The invention proposes a brazing alloy, which can be produced in particular as a homogenous, ductile, amorphous brazing foil and consists of 2 to 20 atom % of nickel, 2 to 12 atom % of tin, 0.5 to 5.0 atom % of zinc, 6 to 16 atom % of phosphorus, remainder copper and incidental impurities. The total amount of copper, nickel, tin and zinc is between 80 and 95 atom %. The addition of more than 0.5 atom % of zinc produces excellent resistance to surface oxidation in air and/or atmospheric humidity. These brazing alloys can be used to produce excellent brazed joints.

Description

CROSS-REFERENCE TO RELATED APPLICATION
This application is a continuation of co-pending International Application No. PCT/DE2004/001736 filed Aug. 3, 2004 which designates the United States, and claims priority to German application number DE10335947.8 filed Aug. 4, 2003.
TECHNICAL FIELD
The invention relates to a copper-based brazing alloy and to a process for brazing two or more metal parts.
BACKGROUND
Copper-based brazing alloys are known, for example, from EP 0 103 805 A2. The copper-based brazing alloys described in that document have a structure that is at least 50% amorphous and a composition which consists of 5 to 52 atom % of nickel, 2 to 10 atom % of tin and 10 to 15 atom % of phosphorus, remainder copper and incidental impurities. The total amount of copper, nickel and tin is in this case in the range from approximately 85 to 90 atom %.

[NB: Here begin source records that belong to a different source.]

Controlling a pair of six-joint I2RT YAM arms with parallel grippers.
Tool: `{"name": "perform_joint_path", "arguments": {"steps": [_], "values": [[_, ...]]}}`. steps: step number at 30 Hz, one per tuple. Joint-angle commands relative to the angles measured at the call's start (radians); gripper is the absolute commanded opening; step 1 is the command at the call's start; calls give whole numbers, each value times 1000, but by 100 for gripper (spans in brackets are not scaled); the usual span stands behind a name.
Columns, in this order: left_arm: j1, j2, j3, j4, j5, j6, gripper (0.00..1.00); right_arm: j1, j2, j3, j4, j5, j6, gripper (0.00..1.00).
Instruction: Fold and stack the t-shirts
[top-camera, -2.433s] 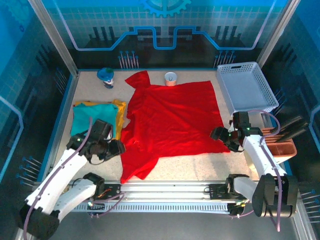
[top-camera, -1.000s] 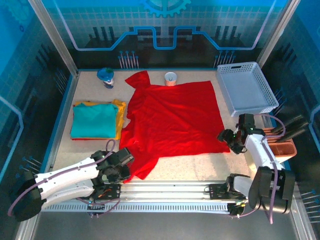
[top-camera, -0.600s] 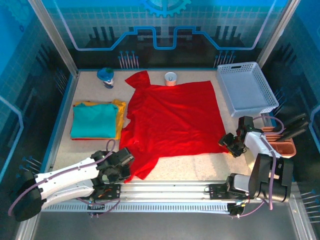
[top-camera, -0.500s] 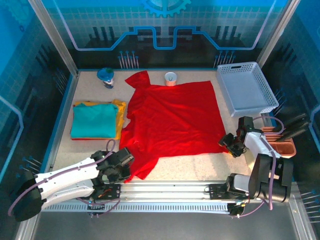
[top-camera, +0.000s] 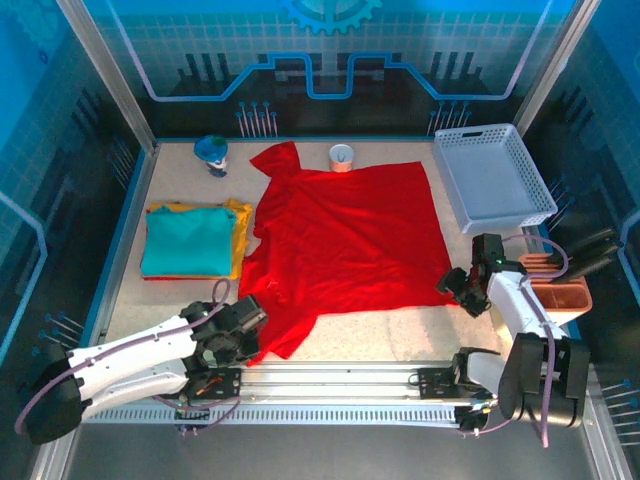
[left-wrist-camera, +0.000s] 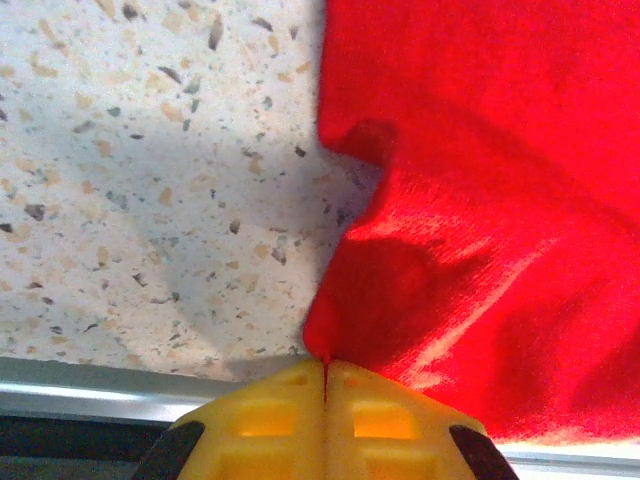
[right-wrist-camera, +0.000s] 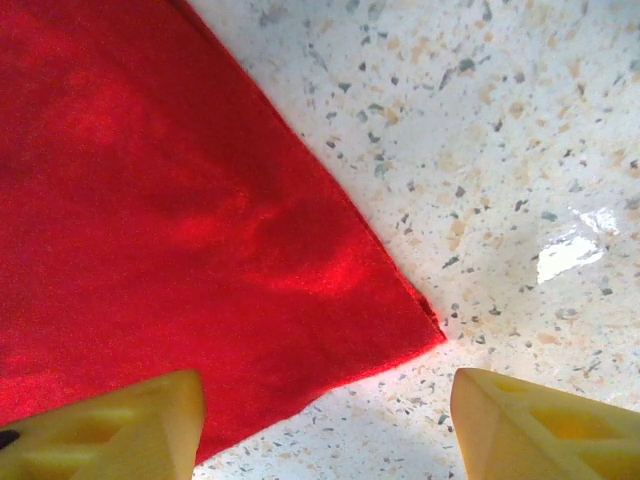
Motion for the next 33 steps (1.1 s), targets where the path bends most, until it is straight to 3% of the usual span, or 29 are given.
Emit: {"name": "perform_joint_path", "arguments": {"steps": [1,10,13,20,23,25,33], "values": [[-6,-13,3,-6,9,12,0,11,45,-30,2,6,32,67],[-6,-36,-5,-12,9,8,0,15,128,-21,65,7,19,60],[-6,-49,-3,-12,2,3,0,16,140,-4,70,16,10,53],[-6,-77,1,-7,7,4,0,15,167,4,118,-32,-3,15],[-5,-99,8,-15,5,8,0,16,172,8,127,-52,2,12],[-4,-108,21,-34,-3,12,0,16,163,10,132,-64,5,0],[23,-104,99,-95,-44,59,0,21,85,34,106,-111,-23,0]]}}
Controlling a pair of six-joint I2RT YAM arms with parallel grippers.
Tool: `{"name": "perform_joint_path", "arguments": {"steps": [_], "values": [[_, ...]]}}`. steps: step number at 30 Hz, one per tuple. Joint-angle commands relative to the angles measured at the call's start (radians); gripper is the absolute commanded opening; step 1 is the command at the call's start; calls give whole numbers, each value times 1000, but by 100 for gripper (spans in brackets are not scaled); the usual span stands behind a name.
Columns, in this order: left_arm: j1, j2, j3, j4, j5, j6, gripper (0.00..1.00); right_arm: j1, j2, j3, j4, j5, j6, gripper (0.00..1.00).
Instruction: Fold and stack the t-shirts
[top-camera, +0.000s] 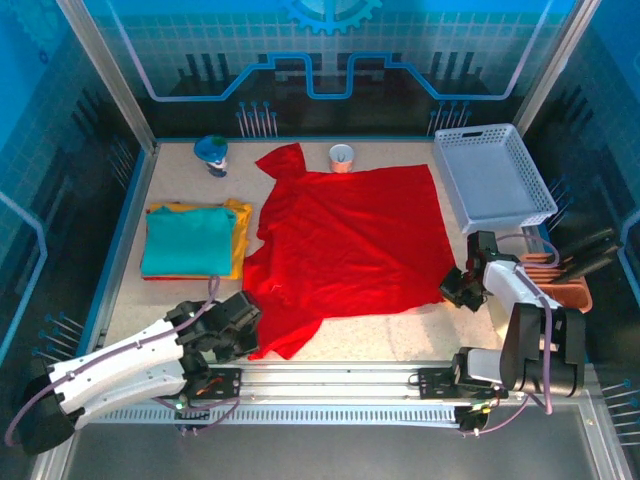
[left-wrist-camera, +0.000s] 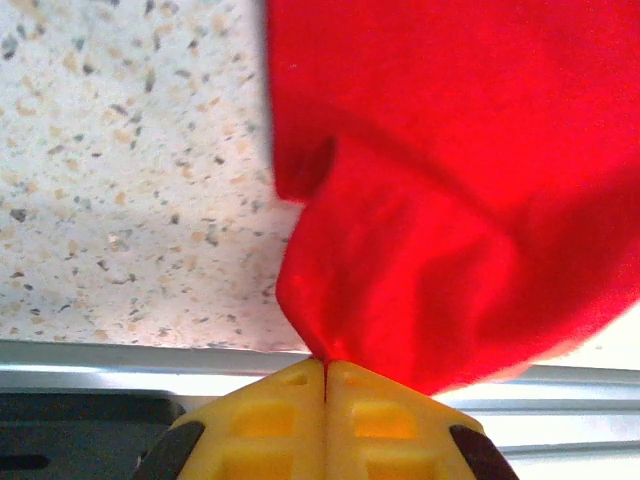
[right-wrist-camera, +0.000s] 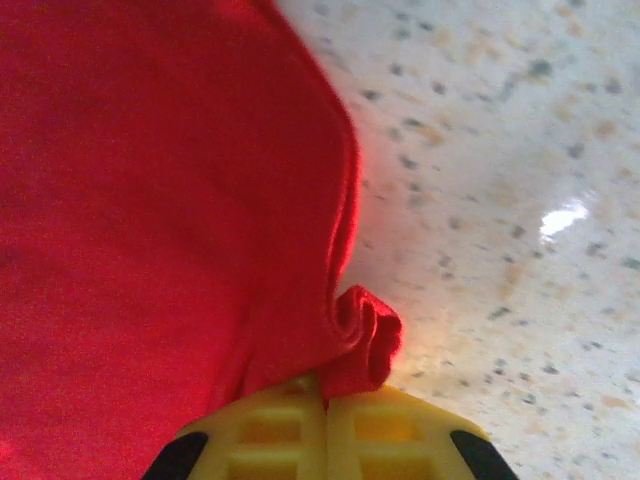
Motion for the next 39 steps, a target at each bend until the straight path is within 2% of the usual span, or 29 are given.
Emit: {"name": "perform_joint_path", "arguments": {"steps": [1,2,4,5,7,8,11,16,18,23,29,32,35,39], "values": [[21,1,26,-42,-22,36,0,15,-52,16,33,-64,-22,0],[28,3,23,-34,-13,39,0,17,-62,17,31,-56,-29,0],[35,10,20,-24,-3,47,0,18,-66,23,14,-41,-42,9],[35,14,21,-23,-2,49,0,19,-57,31,3,-44,-51,15],[37,20,23,-21,-3,56,0,22,-43,39,-12,-50,-70,39],[38,22,23,-18,-3,60,0,25,-43,36,-12,-53,-80,48],[41,29,23,-9,-1,67,0,27,-68,22,-15,-43,-89,65],[48,60,32,22,1,84,0,27,-91,10,-35,-23,-80,69],[51,74,36,25,5,93,0,27,-69,9,-30,-17,-77,69],[52,73,36,18,2,103,0,28,-2,11,3,5,-72,58],[63,26,28,-9,-1,88,0,27,-5,5,29,4,-67,22],[76,-6,35,-11,17,84,0,27,-26,15,32,-24,-74,0],[132,-21,86,-14,23,122,0,33,-63,52,16,-66,-71,0],[260,26,248,6,44,254,0,63,-155,153,-7,-120,-66,0]]}}
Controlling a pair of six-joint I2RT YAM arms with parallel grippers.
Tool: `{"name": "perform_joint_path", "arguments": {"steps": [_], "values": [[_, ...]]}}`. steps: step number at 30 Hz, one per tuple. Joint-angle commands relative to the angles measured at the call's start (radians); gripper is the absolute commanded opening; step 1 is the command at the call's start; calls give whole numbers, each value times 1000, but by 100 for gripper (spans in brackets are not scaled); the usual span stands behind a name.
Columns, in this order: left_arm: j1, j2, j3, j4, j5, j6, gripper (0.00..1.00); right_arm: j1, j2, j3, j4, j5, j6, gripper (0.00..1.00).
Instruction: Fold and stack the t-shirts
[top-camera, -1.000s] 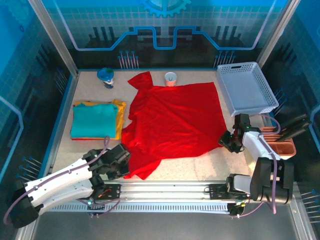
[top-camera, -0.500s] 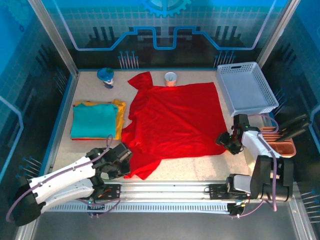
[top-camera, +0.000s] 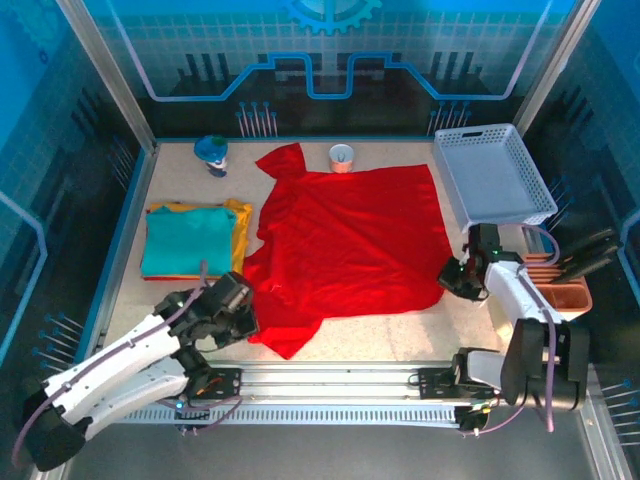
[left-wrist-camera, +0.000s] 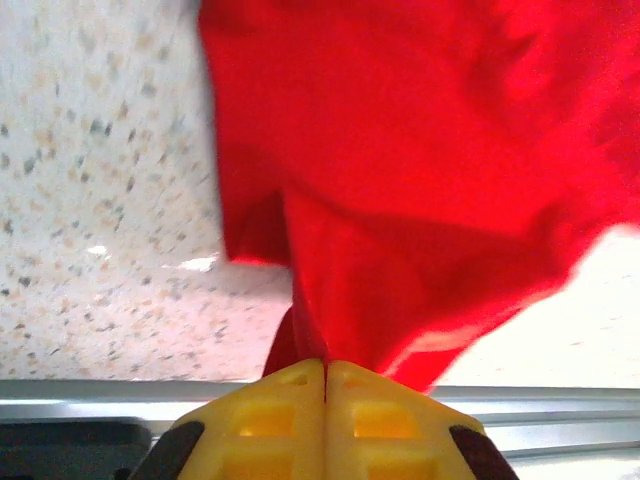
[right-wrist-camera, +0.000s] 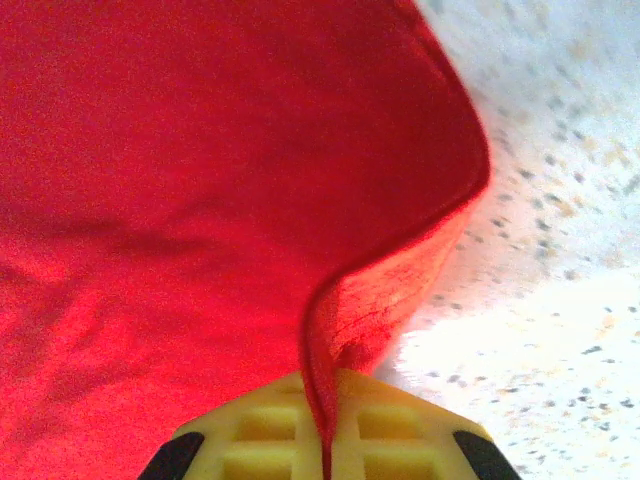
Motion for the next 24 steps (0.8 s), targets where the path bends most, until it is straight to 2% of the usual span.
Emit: {"name": "perform_joint_path", "arguments": {"steps": [1,7,12,17,20,24], "values": [[100,43,170,18,34,149,0,37,-87,121,-17,-67,8,0],[296,275,614,0,117,401,0,47,-96,441,-62,-67,0,0],[388,502,1131,-117,145,545,0,21,-7,757,-120,-98,-2,0],[422,660,1617,-256,170,600,0,-14,0,941,-130,-182,32,0],[422,693,1807,-312,181,636,0,-30,-40,991,-133,-197,26,0],[422,618,1811,-277,242,663,0,-58,-128,1010,-125,-214,12,0]]}}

Furthermore, RU 2041783 C1 has disclosed an amorphous copper-based brazing alloy which consists of 5 to 20 atom % of nickel, 20 to 10 atom % of tin, 10 to 15 atom % of phosphorus, remainder copper to which one or more of the elements gallium, indium, bismuth, lead, cadmium and/or zinc is added in quantities from 0.01 to at most 0.5 atom % to improve the wetting properties.
Both the copper-based brazing solders described above include phosphorus as an alloying element, since this element can lower the melting point and therefore the working point of the brazing solder, compared to other copper-based brazing solders. Moreover, the brazing solders described above have inherent flow properties, on account of their phosphorus content, and can be used for the cohesive joining of copper and copper alloys, for example brass, without the need for any flux. The copper-nickel-tin-phosphorus brazing solders described above have liquidus points of well below 750° C. and therefore represent the copper-based brazing solders with the lowest working points of all.
The copper-nickel-tin-phosphorus brazing alloys described above can be produced as powders, pastes, wires or amorphous foils. Powders are typically produced by melt atomization. Pastes are produced by mixing the metal powders with organic binders and solvents.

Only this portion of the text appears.